Listen to Fight Back! Talktainmentradio.com radio show this Wednesday
July 6 – 7pm
Bob discusses the Kasich budget and the future of Ohio
with
Brian Rothenberg of ProgressOhio, an organization that has sued Governonr Kasich

Here’s how to call in to the LIVE INTERNET radio show:
(on your computer – not on your broadcast radio dial)
On Wednesday nights at 7:00 pm
Go to: http://talktainmentradio.com
Click on “Listen Live
Bob’s program “Fight Back!” will be on
Call 877-932-9766

by Bob Fitrakis
July 4, 2011

You would never know it after reading the July 2, 2011 puff piece “In Ohio, a new Governor is off to a smooth start,” but Governor John Kasich is already on the ropes. In the Times’ analysis, the passage of Kasich’s controversial budget “…has been about as smooth as a knife through butter.”

In reality, Kasich is a founding member of the “gaffe of the week” club. His budget is based on busting all the public employee unions in the state of Ohio and began with the supposed savings Kasich cited in the union-busting Senate Bill 5. The bill not only went after state employees, public school teachers, and professors, but also attacked police and firemen. In a gaffe that went around the Buckeye state, Kasich justified union-busting by calling a police officer who gave him a traffic ticket “an idiot.”

Soon after that, during a speech in Cleveland, Ohio, Kasich pronounced himself a fan of the Cleveland Browns’ arch-rival, the Pittsburgh Steelers. After trying to get himself sworn-in secretly and refusing to live in the governor’s mansion, Kasich recently announced he will not honor the long-held tradition of the Ohio governor sleeping overnight in a barn at the Ohio State Fair.

When workers and their supporters gathered $1.3 million signatures to repeal Senate Bill 5, half a million more signatures than ever submitted for an Ohio initiative, Kasich stuck to the analysis that his budget will save the state.

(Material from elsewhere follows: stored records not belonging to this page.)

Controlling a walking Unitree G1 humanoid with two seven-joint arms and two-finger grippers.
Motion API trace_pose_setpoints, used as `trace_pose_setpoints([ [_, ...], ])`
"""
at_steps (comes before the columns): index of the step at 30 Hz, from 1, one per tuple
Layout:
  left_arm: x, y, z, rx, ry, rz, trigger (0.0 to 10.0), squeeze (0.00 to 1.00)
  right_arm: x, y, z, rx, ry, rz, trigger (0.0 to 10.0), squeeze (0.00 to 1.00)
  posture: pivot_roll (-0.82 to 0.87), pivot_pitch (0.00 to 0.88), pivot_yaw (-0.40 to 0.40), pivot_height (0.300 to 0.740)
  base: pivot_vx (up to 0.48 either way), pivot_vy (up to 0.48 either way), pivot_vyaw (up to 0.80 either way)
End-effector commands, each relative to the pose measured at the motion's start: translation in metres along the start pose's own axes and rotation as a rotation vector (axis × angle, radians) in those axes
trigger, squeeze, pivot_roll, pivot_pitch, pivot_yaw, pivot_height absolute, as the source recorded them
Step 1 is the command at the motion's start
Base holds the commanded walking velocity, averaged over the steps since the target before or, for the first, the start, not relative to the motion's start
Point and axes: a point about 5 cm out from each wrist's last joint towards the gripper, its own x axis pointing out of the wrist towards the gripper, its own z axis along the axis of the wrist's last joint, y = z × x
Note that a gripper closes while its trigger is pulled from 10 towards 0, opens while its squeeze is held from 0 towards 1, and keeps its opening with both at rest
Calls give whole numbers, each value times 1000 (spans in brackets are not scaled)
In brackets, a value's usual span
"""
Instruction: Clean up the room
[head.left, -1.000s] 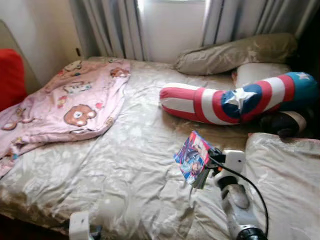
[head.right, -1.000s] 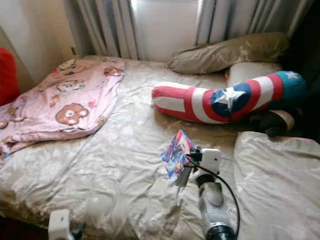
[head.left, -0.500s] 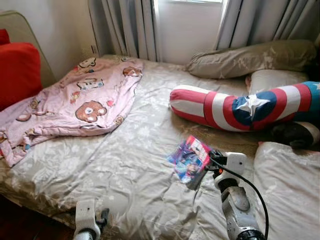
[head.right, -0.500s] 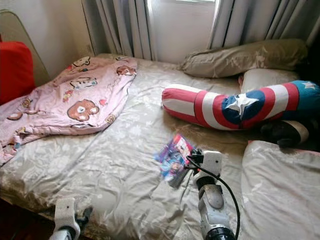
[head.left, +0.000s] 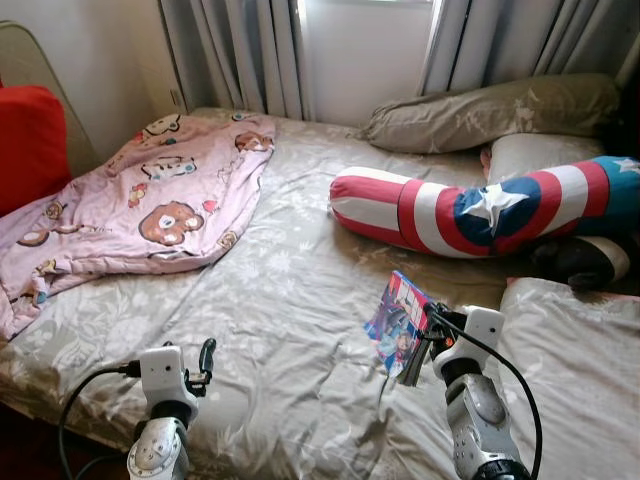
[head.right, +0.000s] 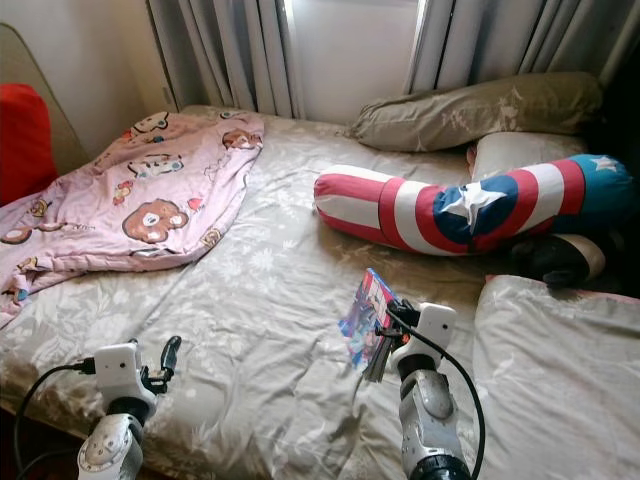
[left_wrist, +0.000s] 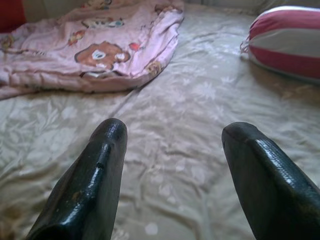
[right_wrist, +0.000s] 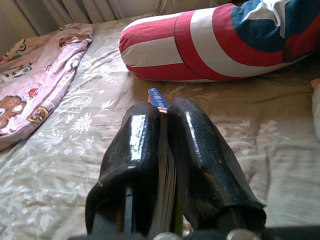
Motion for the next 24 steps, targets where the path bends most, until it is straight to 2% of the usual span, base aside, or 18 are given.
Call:
trace_pose_setpoints([
  [1, -3, 1, -2, -5, 7, -1, 10000, 0, 5, 2, 10, 5, -37, 4, 10000, 0, 58, 0, 4, 740, 0, 0, 0],
  [8, -5, -1, -1, -2, 9, -11, 10000, 0, 5, -2, 6, -37, 11, -22, 10000, 0, 50, 0, 10, 740, 0, 0, 0],
  [19, -1, -2, 2, 0, 3, -25, 10000, 0, 5, 3, 4, -24, 10, 4, 10000, 0, 50, 0, 10, 665, 0, 0, 0],
  [24, -2, -2, 2, 1, 2, -26, 10000, 0, 5, 5, 4, -15, 5, 25, 10000, 0, 51, 0, 9, 665, 0, 0, 0],
])
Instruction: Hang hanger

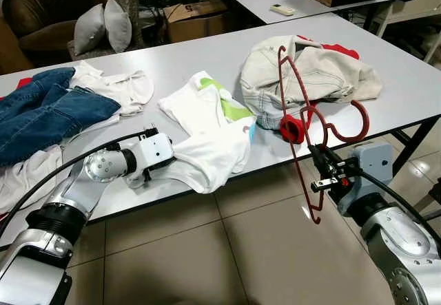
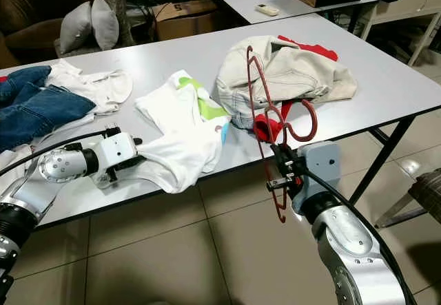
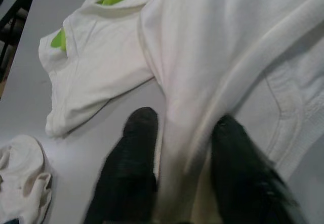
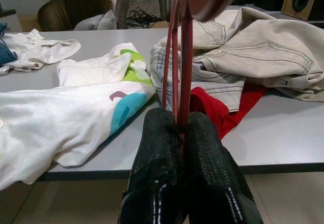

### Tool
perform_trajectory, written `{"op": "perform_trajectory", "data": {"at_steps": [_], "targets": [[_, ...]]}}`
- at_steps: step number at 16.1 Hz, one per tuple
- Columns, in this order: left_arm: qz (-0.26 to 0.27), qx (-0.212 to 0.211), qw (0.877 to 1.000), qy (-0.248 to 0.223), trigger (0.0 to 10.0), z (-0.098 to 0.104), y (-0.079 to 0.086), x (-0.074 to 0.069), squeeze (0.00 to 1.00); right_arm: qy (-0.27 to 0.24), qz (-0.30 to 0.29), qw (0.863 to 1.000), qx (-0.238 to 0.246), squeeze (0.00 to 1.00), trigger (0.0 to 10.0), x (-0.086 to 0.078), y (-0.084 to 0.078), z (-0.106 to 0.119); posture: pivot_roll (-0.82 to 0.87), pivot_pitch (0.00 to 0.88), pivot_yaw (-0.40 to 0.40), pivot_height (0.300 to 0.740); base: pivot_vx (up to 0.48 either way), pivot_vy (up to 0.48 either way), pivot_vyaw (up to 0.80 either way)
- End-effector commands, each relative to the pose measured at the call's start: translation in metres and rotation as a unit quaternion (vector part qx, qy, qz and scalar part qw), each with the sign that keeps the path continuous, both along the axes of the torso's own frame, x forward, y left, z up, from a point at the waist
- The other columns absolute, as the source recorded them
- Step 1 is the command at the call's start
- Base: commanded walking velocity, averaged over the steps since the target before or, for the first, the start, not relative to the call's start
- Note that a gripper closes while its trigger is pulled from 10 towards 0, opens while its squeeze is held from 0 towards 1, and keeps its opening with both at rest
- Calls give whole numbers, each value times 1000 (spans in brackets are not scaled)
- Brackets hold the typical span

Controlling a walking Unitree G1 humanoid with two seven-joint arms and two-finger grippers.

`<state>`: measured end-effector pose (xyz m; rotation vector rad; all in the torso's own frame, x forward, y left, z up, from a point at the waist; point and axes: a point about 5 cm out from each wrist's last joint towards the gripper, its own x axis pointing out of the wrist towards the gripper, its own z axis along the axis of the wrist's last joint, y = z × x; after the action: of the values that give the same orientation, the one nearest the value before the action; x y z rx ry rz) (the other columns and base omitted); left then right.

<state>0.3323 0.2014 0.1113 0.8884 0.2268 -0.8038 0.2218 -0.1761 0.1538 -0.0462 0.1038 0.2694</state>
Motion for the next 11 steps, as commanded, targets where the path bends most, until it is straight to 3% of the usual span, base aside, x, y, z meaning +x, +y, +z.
{"op": "perform_trajectory", "data": {"at_steps": [1,11], "targets": [[-7,1,1000,-14,0,7,0,3,0,1,2,1000,0,0,10000,1,0,-2,-20,0,106,740,0,0,0],[-52,5,999,-14,0,12,2,-2,0,3,22,1000,-9,0,10000,-2,2,-3,-19,0,110,740,0,0,0]]}}
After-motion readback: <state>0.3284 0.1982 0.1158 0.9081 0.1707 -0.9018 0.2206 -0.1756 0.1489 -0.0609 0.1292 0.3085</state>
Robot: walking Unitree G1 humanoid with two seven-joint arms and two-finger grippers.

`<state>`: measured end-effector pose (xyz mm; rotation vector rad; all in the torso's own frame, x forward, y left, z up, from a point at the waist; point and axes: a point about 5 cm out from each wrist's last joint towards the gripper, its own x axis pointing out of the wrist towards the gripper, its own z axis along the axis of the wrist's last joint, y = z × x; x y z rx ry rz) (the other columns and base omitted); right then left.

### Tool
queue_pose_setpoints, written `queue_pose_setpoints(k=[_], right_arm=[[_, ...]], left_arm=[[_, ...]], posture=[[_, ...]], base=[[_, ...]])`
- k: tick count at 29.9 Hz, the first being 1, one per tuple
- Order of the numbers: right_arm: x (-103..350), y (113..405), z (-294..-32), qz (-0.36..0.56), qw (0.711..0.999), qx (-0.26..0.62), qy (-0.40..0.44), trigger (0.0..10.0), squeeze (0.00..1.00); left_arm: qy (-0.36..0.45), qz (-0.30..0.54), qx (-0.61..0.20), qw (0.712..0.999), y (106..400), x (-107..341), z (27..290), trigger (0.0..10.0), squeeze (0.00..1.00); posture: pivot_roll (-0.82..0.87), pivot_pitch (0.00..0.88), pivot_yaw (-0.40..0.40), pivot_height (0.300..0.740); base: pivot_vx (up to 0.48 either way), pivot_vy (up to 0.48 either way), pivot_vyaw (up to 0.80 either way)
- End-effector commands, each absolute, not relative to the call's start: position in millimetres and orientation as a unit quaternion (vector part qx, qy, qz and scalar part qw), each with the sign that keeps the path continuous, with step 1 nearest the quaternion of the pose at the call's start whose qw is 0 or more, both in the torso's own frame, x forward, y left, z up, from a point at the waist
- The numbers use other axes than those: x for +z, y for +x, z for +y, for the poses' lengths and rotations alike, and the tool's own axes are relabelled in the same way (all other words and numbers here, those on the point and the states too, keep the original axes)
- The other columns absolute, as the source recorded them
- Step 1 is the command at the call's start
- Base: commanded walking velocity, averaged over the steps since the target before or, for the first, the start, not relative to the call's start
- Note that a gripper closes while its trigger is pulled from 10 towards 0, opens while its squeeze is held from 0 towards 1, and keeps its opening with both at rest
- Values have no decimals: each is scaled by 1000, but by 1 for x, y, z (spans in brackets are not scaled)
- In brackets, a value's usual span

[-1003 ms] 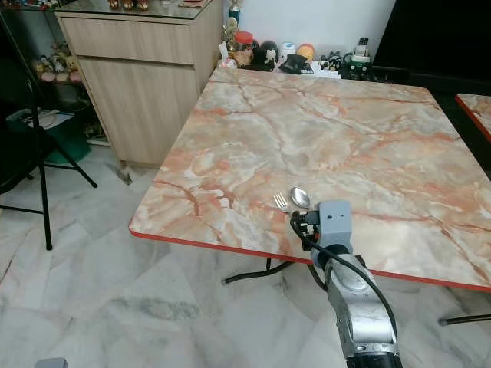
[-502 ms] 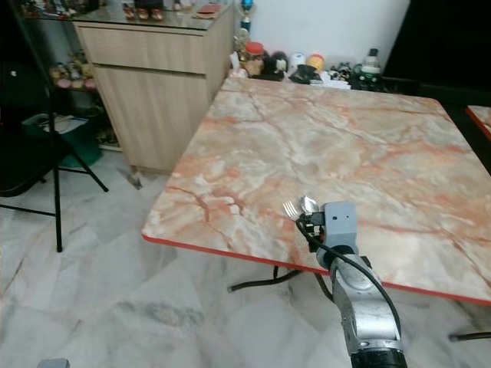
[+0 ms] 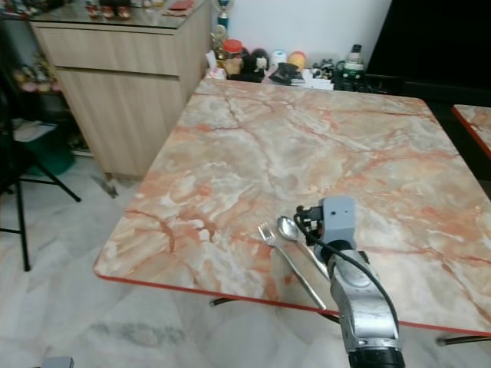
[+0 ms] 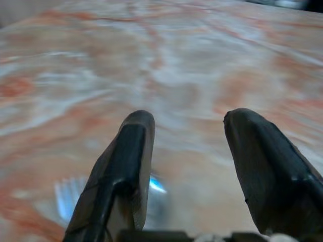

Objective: Setting the table

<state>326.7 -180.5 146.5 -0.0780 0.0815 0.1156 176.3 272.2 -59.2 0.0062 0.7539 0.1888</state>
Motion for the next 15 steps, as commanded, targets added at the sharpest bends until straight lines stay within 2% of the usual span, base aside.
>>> queue_pose_setpoints(k=[1, 6, 9, 15], right_arm=[[147, 319, -171, 42, 995, 84, -37, 10000, 0], [149, 303, -165, 67, 987, 135, -54, 10000, 0], [143, 291, -162, 116, 971, 184, -95, 10000, 0], [135, 281, -163, 171, 961, 196, -98, 10000, 0]], left_arm=[[7, 406, 100, 908, 152, -70, 276, 10000, 0], [8, 408, 99, 907, 151, -71, 276, 10000, 0], [9, 410, 97, 907, 151, -71, 275, 10000, 0], [8, 410, 92, 907, 153, -71, 272, 10000, 0]], posture=[[72, 123, -26, 740], [60, 125, -28, 740], [53, 121, -29, 740], [49, 109, -30, 740]], base=[[0, 0, 0], [0, 0, 0], [0, 0, 0], [0, 0, 0]])
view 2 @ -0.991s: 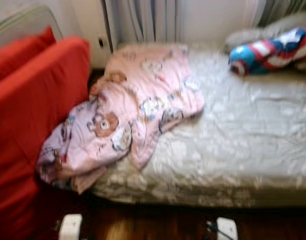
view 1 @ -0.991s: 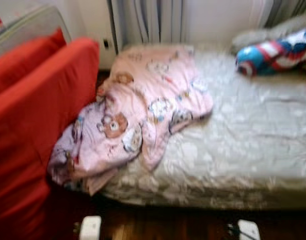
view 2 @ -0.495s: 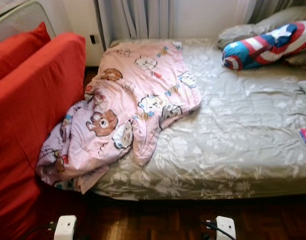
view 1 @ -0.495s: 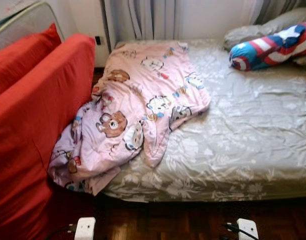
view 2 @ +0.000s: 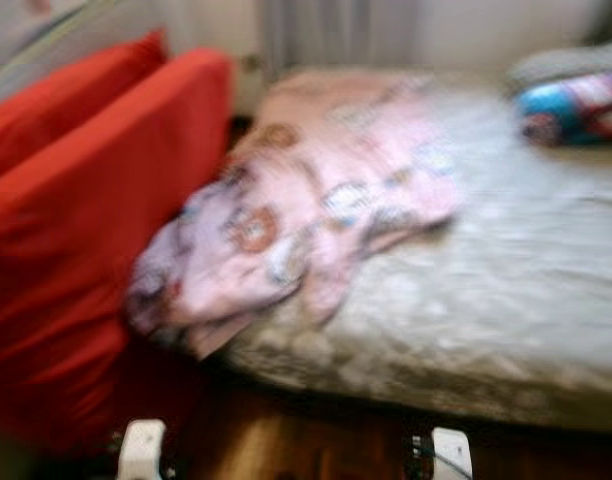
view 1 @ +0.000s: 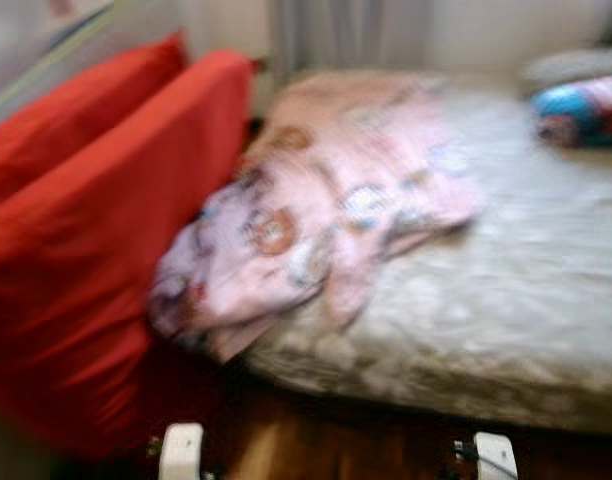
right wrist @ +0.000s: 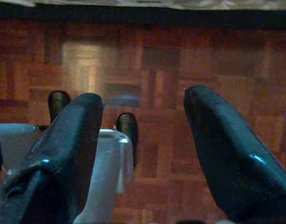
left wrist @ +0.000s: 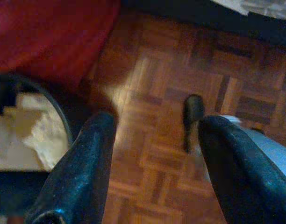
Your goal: Clean up the room
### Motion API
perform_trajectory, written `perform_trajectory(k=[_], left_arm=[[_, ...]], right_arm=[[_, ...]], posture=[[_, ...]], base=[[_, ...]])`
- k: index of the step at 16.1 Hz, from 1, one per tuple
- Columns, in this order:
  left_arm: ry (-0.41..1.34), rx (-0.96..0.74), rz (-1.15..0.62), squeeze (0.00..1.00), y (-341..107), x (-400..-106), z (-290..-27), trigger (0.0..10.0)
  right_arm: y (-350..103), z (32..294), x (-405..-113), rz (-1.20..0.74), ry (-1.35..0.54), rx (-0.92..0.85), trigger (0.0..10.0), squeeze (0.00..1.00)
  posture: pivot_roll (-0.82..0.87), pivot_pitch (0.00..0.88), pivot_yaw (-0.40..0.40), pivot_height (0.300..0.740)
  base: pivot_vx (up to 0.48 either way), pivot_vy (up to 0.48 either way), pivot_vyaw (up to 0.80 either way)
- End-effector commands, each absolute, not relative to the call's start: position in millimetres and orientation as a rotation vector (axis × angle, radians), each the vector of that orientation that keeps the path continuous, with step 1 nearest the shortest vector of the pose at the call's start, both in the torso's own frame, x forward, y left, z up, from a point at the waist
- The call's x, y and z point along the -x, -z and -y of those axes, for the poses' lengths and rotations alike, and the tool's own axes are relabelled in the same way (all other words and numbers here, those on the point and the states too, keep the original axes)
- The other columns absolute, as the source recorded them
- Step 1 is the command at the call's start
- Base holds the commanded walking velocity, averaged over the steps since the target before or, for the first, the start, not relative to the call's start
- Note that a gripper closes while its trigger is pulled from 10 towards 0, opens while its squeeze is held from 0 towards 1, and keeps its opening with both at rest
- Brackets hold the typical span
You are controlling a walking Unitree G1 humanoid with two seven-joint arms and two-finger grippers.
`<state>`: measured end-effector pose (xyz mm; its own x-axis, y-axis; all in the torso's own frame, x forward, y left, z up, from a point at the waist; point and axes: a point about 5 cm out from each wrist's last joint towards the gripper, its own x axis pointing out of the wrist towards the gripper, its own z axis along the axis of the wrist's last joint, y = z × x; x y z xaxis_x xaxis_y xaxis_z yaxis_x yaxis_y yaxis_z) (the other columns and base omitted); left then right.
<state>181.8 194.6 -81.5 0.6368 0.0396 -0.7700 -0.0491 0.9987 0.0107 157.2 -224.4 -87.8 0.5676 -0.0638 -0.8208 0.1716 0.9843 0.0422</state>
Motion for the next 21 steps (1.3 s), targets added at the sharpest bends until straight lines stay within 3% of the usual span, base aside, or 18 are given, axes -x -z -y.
perform_trajectory(k=[1, 8, 18, 21], left_arm=[[-0.056, -0.008, -0.911, 0.0, 84.0, -176.7, -198.1, 10.0], [-0.053, 0.001, -0.91, 0.0, 84.6, -177.7, -191.3, 10.0], [-0.066, 0.006, -0.912, 0.0, 84.9, -174.9, -197.2, 10.0], [-0.064, 0.004, -0.907, 0.0, 83.8, -177.3, -197.5, 10.0]], right_arm=[[90.3, 223.4, -151.5, -0.977, 0.137, -0.125, 10.0, 0.0], [90.1, 224.3, -151.6, -0.978, 0.137, -0.125, 10.0, 0.0], [89.5, 224.7, -152.4, -0.965, 0.14, -0.13, 10.0, 0.0], [89.5, 224.9, -152.4, -0.972, 0.133, -0.112, 10.0, 0.0]], posture=[[0.03, 0.101, 0.031, 0.74], [0.02, 0.101, 0.024, 0.74], [0.02, 0.101, 0.022, 0.74], [0.02, 0.098, 0.024, 0.74]], base=[[0.0, 0.0, 0.8], [0.0, 0.0, 0.68], [0.0, 0.0, 0.0], [0.247, 0.0, 0.69]])
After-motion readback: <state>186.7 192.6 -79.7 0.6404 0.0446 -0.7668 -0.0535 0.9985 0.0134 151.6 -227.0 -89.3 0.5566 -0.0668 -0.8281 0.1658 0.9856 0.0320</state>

Kasich emerged as a freshly-scrubbed Nixon supporter in the 1972 election after moving from Pennsylvania to attend Ohio State University. He parlayed his connections to Nixon and to Nixon supporter and cult-figure Reverend Moon into an internship at the Ohio legislature. His next step was from intern to hired staff, where he earned a reputation for being both volatile and lazy.

He had the good fortune, however, to run for state senator in a suburban district during the Reagan landslide of 1980. The ever-ambitious Kasich next ran for U.S. Congress against incumbent one-term representative Bob Shamansky. Good fortune again smiled on Kasich when legendary Ohio House Speaker Vern Riffe had the district re-drawn to favor Republican candidates because Shamansky failed to endorse Gov. Dick Celeste in the Democratic primary.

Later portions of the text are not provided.